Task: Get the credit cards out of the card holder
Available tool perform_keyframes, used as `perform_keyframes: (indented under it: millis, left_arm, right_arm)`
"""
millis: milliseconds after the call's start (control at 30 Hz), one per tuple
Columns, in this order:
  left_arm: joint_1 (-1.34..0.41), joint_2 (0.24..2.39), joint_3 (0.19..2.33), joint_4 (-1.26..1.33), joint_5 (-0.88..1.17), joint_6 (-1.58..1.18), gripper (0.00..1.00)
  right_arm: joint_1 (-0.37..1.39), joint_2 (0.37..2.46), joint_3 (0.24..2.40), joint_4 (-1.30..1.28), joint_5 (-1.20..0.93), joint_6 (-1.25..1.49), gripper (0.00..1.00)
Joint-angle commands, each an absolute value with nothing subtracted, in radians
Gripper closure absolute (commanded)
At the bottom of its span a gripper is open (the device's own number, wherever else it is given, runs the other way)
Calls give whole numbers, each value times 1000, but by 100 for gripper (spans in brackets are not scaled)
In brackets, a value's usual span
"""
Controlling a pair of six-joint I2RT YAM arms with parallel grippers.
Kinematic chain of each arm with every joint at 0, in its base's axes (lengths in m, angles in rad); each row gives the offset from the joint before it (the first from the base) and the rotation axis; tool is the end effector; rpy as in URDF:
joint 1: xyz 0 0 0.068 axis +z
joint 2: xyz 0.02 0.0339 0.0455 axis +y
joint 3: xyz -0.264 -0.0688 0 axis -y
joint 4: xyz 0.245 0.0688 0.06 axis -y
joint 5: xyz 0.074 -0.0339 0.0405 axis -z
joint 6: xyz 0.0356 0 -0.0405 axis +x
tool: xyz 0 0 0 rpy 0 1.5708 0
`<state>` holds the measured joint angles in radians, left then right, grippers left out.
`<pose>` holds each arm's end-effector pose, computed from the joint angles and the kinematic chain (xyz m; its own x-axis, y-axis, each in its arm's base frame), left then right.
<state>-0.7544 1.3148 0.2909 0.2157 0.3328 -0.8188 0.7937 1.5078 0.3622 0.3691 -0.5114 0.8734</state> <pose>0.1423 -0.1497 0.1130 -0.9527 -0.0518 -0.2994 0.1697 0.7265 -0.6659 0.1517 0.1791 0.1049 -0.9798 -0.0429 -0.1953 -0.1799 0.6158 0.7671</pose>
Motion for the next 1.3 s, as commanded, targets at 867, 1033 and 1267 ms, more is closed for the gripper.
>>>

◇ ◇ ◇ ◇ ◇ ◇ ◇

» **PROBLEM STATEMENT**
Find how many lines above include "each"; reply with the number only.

» **ANSWER FOR THE TASK**
4